Can a community ban pool use but still charge for maintenance?
A reader has submitted a question to EL PAÍS's housing advice column, in collaboration with Legálitas, regarding a common dilemma in co-owned buildings. The reader owns two parking spaces in a building and is questioning the legality of being prohibited from using the communal swimming pool while still being obligated to contribute financially to its upkeep. This situation raises questions about the rights and responsibilities of property owners within a community association. Specifically, it touches upon whether a community can selectively enforce usage rights while maintaining financial obligations for all members, regardless of their participation in certain amenities. The query seeks clarification on the legal framework governing such disputes in housing communities.

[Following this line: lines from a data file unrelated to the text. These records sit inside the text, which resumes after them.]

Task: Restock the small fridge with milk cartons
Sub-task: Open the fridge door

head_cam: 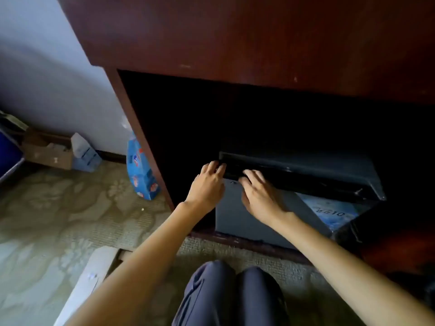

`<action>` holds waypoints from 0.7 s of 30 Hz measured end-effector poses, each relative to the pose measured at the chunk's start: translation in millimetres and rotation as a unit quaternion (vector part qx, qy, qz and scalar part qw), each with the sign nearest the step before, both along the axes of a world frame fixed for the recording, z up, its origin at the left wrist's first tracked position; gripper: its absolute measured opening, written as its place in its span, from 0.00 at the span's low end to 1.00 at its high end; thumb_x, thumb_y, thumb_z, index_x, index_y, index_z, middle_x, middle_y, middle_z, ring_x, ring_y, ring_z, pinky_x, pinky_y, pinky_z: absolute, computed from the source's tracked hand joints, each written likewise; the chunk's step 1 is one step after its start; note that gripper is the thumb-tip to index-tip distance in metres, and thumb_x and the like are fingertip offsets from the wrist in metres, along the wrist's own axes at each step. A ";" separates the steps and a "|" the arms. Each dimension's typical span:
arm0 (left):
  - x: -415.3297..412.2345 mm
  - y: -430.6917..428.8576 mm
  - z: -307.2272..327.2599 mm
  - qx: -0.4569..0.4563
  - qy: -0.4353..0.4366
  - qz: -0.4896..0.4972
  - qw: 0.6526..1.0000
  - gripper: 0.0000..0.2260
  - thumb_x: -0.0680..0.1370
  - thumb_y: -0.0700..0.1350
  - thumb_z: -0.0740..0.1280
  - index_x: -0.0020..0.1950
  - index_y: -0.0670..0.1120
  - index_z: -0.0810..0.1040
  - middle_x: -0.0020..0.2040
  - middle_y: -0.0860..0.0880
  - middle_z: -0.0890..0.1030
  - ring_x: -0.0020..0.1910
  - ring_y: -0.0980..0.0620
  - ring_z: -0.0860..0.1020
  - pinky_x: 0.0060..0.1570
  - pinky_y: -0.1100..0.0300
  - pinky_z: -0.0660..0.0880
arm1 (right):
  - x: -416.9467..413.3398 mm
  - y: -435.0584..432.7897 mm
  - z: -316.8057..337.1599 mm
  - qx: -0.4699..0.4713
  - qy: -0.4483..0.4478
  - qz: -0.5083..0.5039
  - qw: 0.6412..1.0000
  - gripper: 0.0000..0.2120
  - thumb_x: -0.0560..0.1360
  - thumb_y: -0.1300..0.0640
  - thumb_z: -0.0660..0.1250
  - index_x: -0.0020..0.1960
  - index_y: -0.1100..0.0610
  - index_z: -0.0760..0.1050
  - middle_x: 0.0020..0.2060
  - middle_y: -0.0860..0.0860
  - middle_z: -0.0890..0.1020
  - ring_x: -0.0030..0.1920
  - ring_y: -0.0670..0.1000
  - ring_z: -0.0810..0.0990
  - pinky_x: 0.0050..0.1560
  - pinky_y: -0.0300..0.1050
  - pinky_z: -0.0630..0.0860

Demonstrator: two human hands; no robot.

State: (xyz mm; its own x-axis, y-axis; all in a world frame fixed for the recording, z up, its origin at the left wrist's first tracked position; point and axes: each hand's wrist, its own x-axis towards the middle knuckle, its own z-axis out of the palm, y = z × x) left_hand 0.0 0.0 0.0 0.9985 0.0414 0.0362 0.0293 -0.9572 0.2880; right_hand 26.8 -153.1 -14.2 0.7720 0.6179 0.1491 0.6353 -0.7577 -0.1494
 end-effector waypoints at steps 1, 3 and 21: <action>5.0 -5.0 -10.9 0.024 -0.010 -0.019 0.999 0.23 0.80 0.42 0.56 0.76 0.45 0.56 0.75 0.46 0.60 0.75 0.48 0.57 0.70 0.56 0.61 | 3.1 -1.7 -12.3 0.007 -0.024 -0.009 1.000 0.19 0.64 0.65 0.73 0.54 0.66 0.76 0.56 0.61 0.79 0.56 0.61 0.79 0.47 0.53 0.81; 13.8 -9.5 -36.1 0.032 -0.054 -0.045 0.997 0.22 0.80 0.41 0.55 0.75 0.44 0.59 0.76 0.46 0.59 0.76 0.48 0.56 0.73 0.56 0.55 | 9.7 -5.3 -36.6 0.029 -0.071 -0.024 0.997 0.24 0.60 0.67 0.75 0.55 0.66 0.76 0.53 0.60 0.80 0.54 0.61 0.81 0.46 0.51 0.82; -22.0 -28.0 -55.8 0.029 -0.148 -0.030 0.988 0.16 0.76 0.39 0.60 0.64 0.43 0.68 0.66 0.47 0.71 0.68 0.47 0.67 0.65 0.54 0.65 | -29.3 4.8 -41.8 0.101 -0.017 -0.126 0.987 0.17 0.78 0.63 0.57 0.66 0.61 0.67 0.62 0.53 0.67 0.63 0.54 0.65 0.51 0.51 0.74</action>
State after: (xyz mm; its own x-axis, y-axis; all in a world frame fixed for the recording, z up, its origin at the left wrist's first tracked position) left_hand -22.0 -28.0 -55.8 0.9443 -0.0284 0.3277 -0.1056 -0.9697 0.2202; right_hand -2.5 -148.3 -56.0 0.8897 0.3618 0.2784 0.4378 -0.8490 -0.2958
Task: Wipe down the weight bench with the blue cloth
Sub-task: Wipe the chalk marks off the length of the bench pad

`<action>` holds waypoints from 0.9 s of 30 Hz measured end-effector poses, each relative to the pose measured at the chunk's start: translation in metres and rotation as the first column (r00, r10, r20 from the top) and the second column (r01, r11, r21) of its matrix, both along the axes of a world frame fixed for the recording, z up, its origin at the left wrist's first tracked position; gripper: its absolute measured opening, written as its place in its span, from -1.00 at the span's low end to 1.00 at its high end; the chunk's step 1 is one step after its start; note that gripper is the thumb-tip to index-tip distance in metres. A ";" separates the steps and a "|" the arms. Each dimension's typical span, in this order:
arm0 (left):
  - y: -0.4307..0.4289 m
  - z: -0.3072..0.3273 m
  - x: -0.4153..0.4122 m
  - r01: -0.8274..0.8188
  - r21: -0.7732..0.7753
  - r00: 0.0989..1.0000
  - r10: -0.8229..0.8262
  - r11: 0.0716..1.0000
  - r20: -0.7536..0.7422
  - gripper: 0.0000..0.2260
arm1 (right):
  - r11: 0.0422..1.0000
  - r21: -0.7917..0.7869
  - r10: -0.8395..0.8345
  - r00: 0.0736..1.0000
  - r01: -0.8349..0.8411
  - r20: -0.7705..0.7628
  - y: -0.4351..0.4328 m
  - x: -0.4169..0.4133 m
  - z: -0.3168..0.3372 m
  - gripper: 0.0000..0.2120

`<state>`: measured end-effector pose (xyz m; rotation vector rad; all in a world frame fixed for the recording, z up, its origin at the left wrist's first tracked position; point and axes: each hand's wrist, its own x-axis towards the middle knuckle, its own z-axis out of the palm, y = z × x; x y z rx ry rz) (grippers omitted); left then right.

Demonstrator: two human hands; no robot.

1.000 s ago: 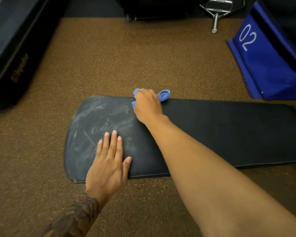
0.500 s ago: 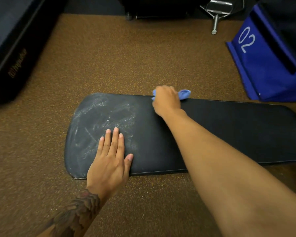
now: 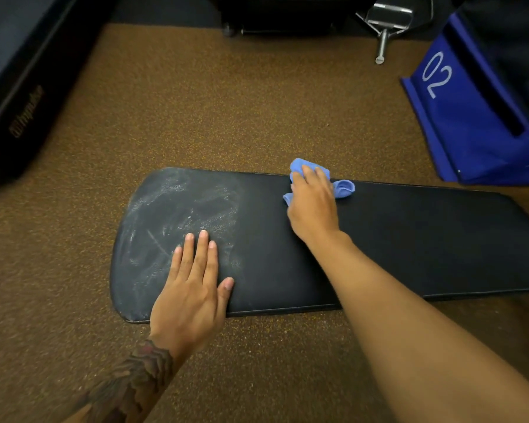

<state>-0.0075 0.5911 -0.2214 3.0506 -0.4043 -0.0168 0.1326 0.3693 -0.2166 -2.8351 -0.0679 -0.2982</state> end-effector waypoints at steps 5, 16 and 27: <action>-0.002 0.002 0.000 0.002 -0.009 1.000 -0.002 1.000 0.005 -0.43 | 0.988 0.119 0.101 0.994 -0.096 -0.042 0.056 -0.028 0.005 -0.52; -0.002 0.001 -0.001 -0.005 -0.003 1.000 0.005 1.000 0.021 -0.42 | 0.988 0.091 0.131 0.990 -0.127 -0.044 0.012 -0.085 0.001 -0.57; -0.001 -0.002 0.001 0.001 0.000 1.000 -0.001 1.000 0.023 -0.41 | 0.938 0.140 0.319 0.948 -0.317 0.005 0.057 -0.132 0.004 -0.54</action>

This scenario highlights a potential conflict between a property owner's right to access shared amenities and the community's authority to manage expenses. From a governance perspective, community rules often stipulate that all owners contribute to the maintenance of common areas and facilities, irrespective of their personal use. However, the exclusion from an amenity like a swimming pool, while still requiring payment, could be viewed as an inequitable distribution of benefits and burdens. Future community governance models may need to explore more flexible fee structures or clearer guidelines on amenity access versus mandatory contributions to prevent such disputes and ensure fairness among residents.
AI-generated to prompt reflection — not editorial opinion, not advice, not a statement of fact. How this works.